In some embodiments, the CRISPR interference (CRISPRi) technique can be used for transcriptional repression of specific genes, e.g., one or more genes listed in Tables 1-68). In CRISPRi, an engineered Cas9 protein (e.g., nuclease-null dCas9, or dCas9 fusion protein, e.g., dCas9-KRAB or dCas9-SID4X fusion) can pair with a sequence specific guide RNA (sgRNA). The Cas9-gRNA complex can block RNA polymerase, thereby interfering with transcription elongation. The complex can also block transcription initiation by interfering with transcription factor binding. The CRISPRi method is specific with minimal off-target effects and is multiplexable, e.g., can simultaneously repress more than one gene (e.g., using multiple gRNAs). Also, the CRISPRi method permits reversible gene repression.
In some embodiments, CRISPR-mediated gene activation (CRISPRa) can be used for transcriptional activation, e.g., of one or more genes listed in Tables 1-68). In the CRISPRa technique, dCas9 fusion proteins recruit transcriptional activators. For example, dCas9 can be used to recruit polypeptides (e.g., activation domains) such as VP64 or the p65 activation domain (p65D) and used with sgRNA (e.g., a single sgRNA or multiple sgRNAs), to activate a gene or genes, e.g., endogenous gene(s). Multiple activators can be recruited by using multiple sgRNAs—this can increase activation efficiency. A variety of activation domains and single or multiple activation domains can be used. In addition to engineering dCas9 to recruit activators, sgRNAs can also be engineered to recruit activators. For example, RNA aptamers can be incorporated into a sgRNA to recruit proteins (e.g., activation domains) such as VP64. In some examples, the synergistic activation mediator (SAM) system can be used for transcriptional activation. In SAM, MS2 aptamers are added to the sgRNA. MS2 recruits the MS2 coat protein (MCP) fused to p65AD and heat shock factor 1 (HSF1).
The CRISPRi and CRISPRa techniques are described in greater detail, e.g., in Dominguez et al., Nat. Rev. Mol. Cell Biol. 17:5, 2016, incorporated herein by reference.
In some embodiments, the agent used to execute the methods described herein may be a viral vector.
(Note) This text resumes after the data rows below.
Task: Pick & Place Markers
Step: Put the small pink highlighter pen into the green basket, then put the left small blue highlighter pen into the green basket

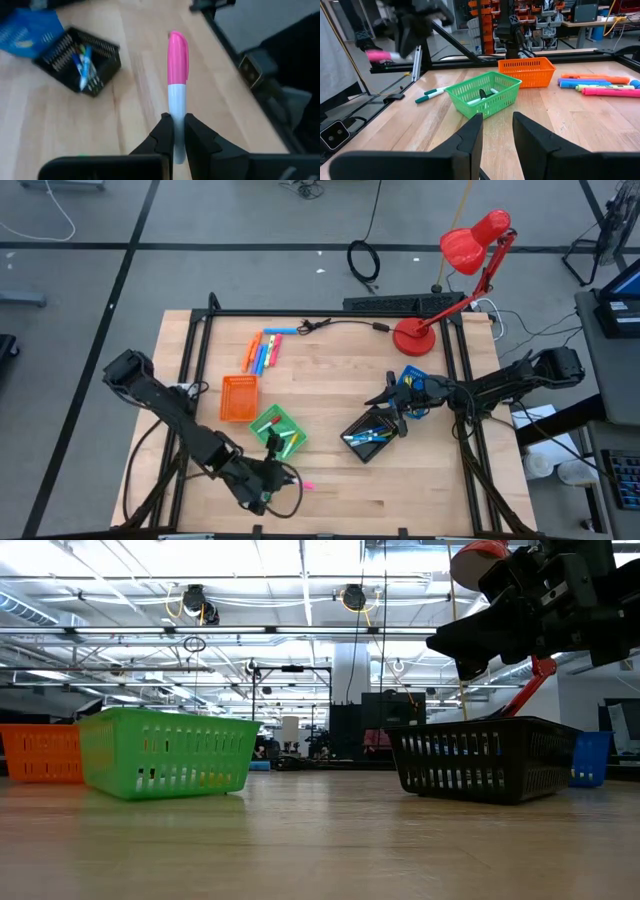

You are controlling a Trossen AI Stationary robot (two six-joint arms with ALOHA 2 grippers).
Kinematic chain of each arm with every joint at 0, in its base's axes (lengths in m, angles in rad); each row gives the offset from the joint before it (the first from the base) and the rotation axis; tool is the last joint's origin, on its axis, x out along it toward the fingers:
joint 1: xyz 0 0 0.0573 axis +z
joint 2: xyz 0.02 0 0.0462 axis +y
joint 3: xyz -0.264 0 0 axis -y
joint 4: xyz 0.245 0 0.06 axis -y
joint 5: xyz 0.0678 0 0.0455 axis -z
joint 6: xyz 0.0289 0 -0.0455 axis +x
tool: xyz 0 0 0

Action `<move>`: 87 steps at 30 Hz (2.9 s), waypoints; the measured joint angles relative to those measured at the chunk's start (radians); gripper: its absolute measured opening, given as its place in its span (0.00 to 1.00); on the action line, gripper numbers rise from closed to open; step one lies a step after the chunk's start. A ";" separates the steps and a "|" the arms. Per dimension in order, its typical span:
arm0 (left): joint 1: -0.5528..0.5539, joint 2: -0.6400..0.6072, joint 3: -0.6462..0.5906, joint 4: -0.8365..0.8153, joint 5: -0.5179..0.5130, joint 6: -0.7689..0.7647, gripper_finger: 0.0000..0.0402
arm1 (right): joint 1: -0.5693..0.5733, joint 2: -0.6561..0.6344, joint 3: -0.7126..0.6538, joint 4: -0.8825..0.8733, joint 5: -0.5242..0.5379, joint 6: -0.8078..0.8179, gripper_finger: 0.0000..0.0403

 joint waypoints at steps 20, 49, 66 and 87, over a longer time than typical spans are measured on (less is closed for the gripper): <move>0.184 -0.372 -0.461 0.253 0.084 0.125 0.06 | 0.000 0.000 0.000 -0.002 0.000 -0.064 0.23; 0.270 -0.640 -0.791 0.416 -0.052 0.019 0.06 | 0.000 0.000 0.000 -0.007 0.000 -0.064 0.23; 0.256 -0.475 -0.791 0.549 0.096 0.035 0.20 | 0.000 0.000 0.000 -0.007 -0.001 -0.064 0.23; 0.166 -0.454 -0.469 0.271 0.283 -0.225 0.37 | 0.000 0.000 0.000 -0.007 -0.001 -0.064 0.23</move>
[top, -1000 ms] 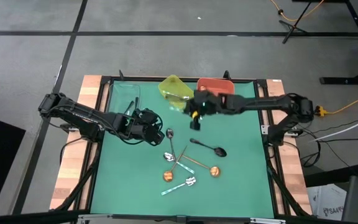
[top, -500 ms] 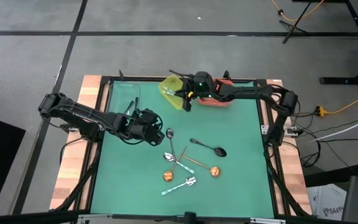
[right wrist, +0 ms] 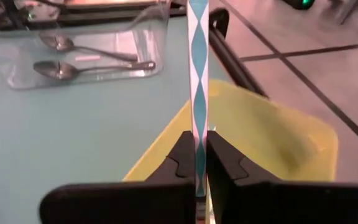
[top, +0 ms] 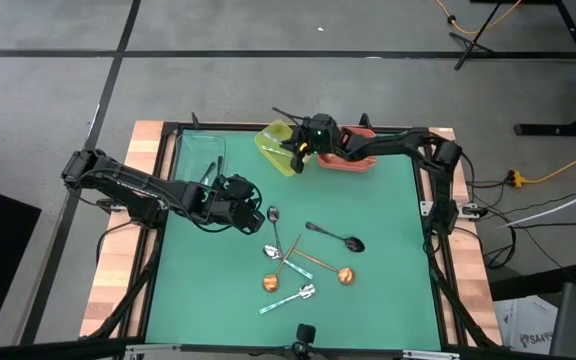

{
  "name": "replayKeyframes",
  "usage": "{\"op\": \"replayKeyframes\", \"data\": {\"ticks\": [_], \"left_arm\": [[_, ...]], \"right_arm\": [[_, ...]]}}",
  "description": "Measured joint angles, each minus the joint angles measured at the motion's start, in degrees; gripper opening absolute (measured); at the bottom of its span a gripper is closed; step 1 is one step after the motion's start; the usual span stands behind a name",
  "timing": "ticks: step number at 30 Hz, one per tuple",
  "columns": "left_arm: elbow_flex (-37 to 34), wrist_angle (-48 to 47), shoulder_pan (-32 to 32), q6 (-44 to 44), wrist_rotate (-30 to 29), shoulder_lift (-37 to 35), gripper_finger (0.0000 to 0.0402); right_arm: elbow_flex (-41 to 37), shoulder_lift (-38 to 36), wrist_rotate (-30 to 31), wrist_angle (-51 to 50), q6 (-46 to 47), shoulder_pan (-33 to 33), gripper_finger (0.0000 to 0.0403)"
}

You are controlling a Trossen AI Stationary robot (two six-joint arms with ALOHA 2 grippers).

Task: Sort silverware by color (type)
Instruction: Put the blue spoon into the green bin

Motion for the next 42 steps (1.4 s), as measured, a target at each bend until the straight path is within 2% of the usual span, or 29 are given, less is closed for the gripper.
{"op": "replayKeyframes", "data": {"ticks": [9,15,20,42], "left_arm": [[0.0,0.0,0.0,0.0,0.0,0.0,0.0101],[0.0,0.0,0.0,0.0,0.0,0.0,0.0101],[0.0,0.0,0.0,0.0,0.0,0.0,0.0101],[0.0,0.0,0.0,0.0,0.0,0.0,0.0101]], "right_arm": [[0.0,2.7,0.1,-1.2,0.2,0.0,0.0005],[0.0,3.2,4.9,-2.2,0.2,0.0,0.0005],[0.0,3.2,6.4,-2.5,0.2,0.0,0.0005],[0.0,3.2,6.5,-2.5,0.2,0.0,0.0005]]}}
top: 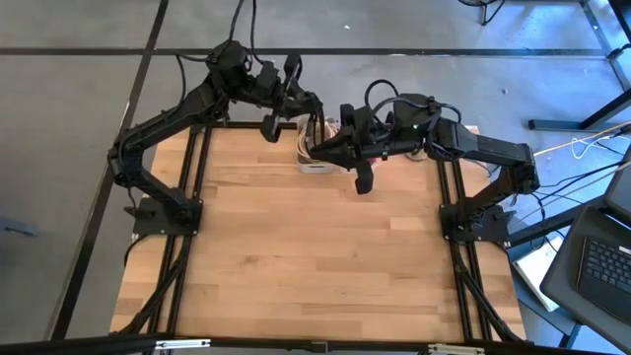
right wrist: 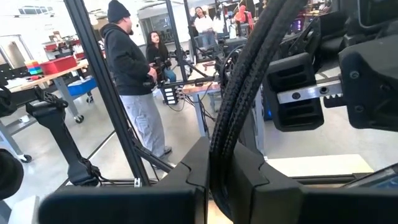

Viral vectors can be used to express a transgene encoding one or more genes listed in Tables 1-68. A viral vector may be administered to a cell or to a subject (e.g., a human subject or animal model) to increase expression of one or more genes listed in Tables 1-68. A viral vector may also be administered to a cell or to a subject (e.g., a human subject or animal model) to reduce expression of one or more genes listed in Tables 1-68. A viral vector may modulate (e.g., increase or reduce) venuleness of an EC by: (i) reducing the expression level (e.g., protein level or mRNA level) of one or more of the genes listed in Tables 1-68 (e.g., genes having higher expression level in V-ECs compared to NV-ECs, or genes having higher expression level in NV-ECs compared to V-ECs); or (ii) increasing the expression level (e.g., protein level or mRNA level) of one or more of the genes listed in Tables 1-68 (e.g., genes having higher expression level in V-ECs compared to NV-ECs, or genes having higher expression level in NV-ECs compared to V-ECs).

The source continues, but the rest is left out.